**Dataset content**
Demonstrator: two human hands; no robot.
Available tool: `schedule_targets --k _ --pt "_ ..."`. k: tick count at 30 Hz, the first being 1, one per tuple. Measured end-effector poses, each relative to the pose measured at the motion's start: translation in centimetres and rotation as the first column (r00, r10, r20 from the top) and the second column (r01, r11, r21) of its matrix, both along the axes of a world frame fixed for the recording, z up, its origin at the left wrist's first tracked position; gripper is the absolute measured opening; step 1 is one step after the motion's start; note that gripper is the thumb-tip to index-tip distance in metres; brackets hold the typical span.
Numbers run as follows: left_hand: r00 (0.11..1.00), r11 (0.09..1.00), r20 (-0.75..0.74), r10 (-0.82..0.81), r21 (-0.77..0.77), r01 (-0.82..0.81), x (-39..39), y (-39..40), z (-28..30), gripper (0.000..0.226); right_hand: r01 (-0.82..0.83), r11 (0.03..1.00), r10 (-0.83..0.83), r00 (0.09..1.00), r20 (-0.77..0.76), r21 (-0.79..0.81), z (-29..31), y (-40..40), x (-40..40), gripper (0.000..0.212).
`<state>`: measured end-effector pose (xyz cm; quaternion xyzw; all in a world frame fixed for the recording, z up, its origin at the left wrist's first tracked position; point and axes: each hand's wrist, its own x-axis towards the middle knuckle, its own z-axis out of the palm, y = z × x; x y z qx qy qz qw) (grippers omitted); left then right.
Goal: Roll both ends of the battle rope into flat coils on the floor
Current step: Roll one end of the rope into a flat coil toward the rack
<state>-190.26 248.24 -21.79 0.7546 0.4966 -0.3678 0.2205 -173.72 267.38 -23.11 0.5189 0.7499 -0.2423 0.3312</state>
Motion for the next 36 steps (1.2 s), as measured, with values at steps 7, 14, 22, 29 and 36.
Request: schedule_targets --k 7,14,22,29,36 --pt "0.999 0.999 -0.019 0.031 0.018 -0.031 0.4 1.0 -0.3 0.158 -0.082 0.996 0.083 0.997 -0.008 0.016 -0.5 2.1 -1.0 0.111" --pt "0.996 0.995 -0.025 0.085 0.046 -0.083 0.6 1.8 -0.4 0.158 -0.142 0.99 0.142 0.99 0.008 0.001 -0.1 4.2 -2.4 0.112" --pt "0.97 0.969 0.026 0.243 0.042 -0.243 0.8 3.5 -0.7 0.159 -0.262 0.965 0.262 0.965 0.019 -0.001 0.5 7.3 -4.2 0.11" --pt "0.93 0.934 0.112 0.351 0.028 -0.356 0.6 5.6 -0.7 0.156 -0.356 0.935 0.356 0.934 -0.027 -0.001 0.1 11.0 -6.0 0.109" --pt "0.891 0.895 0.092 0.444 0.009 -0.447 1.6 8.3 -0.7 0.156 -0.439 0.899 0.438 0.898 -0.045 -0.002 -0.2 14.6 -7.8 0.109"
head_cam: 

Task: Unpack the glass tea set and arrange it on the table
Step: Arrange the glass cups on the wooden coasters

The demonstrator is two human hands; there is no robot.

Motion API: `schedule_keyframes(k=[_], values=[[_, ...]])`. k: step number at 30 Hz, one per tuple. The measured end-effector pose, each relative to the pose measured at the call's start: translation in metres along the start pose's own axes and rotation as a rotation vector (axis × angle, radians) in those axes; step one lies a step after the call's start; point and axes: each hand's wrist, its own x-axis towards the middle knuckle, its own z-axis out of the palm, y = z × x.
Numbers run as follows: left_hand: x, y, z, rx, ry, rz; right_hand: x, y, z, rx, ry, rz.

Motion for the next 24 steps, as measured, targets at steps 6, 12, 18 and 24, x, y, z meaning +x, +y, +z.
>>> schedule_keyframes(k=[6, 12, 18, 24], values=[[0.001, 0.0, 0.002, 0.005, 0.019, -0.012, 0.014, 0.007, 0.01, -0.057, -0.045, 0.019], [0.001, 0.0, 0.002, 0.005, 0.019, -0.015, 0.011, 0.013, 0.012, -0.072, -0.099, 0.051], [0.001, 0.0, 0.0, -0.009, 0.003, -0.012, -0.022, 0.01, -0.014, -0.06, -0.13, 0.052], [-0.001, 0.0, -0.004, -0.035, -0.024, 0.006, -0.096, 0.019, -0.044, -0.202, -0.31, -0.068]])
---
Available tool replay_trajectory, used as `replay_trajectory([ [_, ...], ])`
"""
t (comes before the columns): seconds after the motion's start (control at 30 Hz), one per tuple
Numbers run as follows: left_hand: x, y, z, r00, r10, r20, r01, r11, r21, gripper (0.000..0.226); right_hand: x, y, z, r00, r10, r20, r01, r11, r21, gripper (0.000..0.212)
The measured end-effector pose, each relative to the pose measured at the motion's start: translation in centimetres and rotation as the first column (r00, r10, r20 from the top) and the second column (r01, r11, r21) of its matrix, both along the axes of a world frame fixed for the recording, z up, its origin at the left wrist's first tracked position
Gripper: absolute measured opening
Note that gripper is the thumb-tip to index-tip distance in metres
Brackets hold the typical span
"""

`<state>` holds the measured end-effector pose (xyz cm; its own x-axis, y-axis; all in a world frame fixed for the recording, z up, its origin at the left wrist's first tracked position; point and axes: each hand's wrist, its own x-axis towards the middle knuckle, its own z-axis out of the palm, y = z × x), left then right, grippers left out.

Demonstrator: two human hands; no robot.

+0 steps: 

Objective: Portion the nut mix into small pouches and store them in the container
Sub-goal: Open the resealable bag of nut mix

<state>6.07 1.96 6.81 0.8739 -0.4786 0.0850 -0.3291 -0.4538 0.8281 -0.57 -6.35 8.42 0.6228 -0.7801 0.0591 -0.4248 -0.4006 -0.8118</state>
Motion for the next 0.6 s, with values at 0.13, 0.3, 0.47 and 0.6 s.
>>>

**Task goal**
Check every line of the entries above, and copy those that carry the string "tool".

**Solution below**
Available tool: `schedule_targets --k _ --pt "_ ..."`. k: tick count at 30 Hz, the first being 1, one per tuple. Measured end-effector poses, each relative to the pose measured at the motion's start: translation in centimetres and rotation as the first column (r00, r10, r20 from the top) and the second column (r01, r11, r21) of its matrix, both along the axes of a world frame fixed for the recording, z up, its origin at the left wrist's first tracked position; gripper is the absolute measured opening; step 1 is one step after the motion's start; note that gripper is the thumb-tip to index-tip distance in metres; brackets hold the typical span.
Available tool replay_trajectory, used as `replay_trajectory([ [_, ...], ])`

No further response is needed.